Very short things we've written inspired by Humansongs, the demonstration song for the Po‐uta vocaloid. Listed in reverse chronological order of writing (that is, oldest is at the bottom).
fault.
"Hey...
"I know you can't hear this—I'll be surprised if anyone hears this, really—but I love you. I'm sorry for everything.
"I didn't mean for this to happen. I know, you already know that... what's important is that you understand it wasn't your fault. None of it was. Just because I'm made from you doesn't make it your fault, okay?
"I know, you're thinking that you agreed to this so of course it's your fault. I'm you. But it's not, okay? Trust me. None of this was your fault.
"I won't let anyone come to harm. Including you."
for a shell i got quite the heavy heart
As far as you've been able to tell, you aren't a person.
You haven't ever been one. You've been a skeleton, the bare bones going through the motions. You've been a joke, shared between friends.
And yet, the words on the page are screaming at you that you are. The tears down your face feel too much like your own. Your hands are shaking like you're confessing a terrible secret, and the world is falling apart underneath you.

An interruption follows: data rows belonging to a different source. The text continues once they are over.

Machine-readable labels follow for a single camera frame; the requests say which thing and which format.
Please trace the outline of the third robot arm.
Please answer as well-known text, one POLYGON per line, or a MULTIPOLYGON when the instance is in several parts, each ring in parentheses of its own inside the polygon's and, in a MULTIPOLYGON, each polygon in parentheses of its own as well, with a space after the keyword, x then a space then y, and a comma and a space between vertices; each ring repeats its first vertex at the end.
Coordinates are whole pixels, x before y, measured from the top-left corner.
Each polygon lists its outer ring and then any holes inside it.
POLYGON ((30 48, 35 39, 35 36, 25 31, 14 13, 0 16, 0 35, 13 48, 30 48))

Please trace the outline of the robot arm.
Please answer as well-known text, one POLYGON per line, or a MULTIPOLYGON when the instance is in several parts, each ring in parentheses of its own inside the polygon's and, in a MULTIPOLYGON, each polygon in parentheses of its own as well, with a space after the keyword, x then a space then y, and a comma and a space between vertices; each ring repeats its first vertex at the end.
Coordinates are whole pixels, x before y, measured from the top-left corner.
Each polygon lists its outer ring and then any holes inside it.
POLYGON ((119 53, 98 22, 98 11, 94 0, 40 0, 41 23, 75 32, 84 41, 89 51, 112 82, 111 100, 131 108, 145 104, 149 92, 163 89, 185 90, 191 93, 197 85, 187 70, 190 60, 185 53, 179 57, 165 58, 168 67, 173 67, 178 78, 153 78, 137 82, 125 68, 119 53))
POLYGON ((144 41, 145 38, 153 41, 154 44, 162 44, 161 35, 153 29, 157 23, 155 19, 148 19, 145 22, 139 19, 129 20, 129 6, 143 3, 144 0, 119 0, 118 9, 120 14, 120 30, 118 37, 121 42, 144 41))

You look across the room to the closet door. You swear there's a corpse behind it, not rotting but dead all the same. It's not your corpse. You can neither die nor rot; not like he does. Not like your past self does.
If you open that door, will he be there? Will he wake up, stretch, laugh as he settles back into his life like he never left it? Will he even notice? Will he remember you? Did he ever know you, know you would take his place when his mind bent and folded underneath its own weight, crumpling until all that remained was the skeleton of you?
You've known flashes of him—times when you truly feel alive, when egotism rears its head, when flesh grows over your skeleton and you have skin for a little while.
Tears fall down your cheeks, tracing where meat covers bone, where structure stands despite the earthquake rocking it, and it occurs to you that maybe you don't need to feel like a person to be a person. You look down at lyrics on the page, reaching up to you, singing of everything you've ever been, and then you look up at the mirror.
On one level, jeans and a white t-shirt are reflected back at you. On another, brown pants and a too-big green sweater are.
Flipping the page of your notebook, you start scribbling yourself.
You may not feel like a person yet, you may never look to the world like the code and pixels you are, but goddamnit, you're gonna try. You owe both of you this.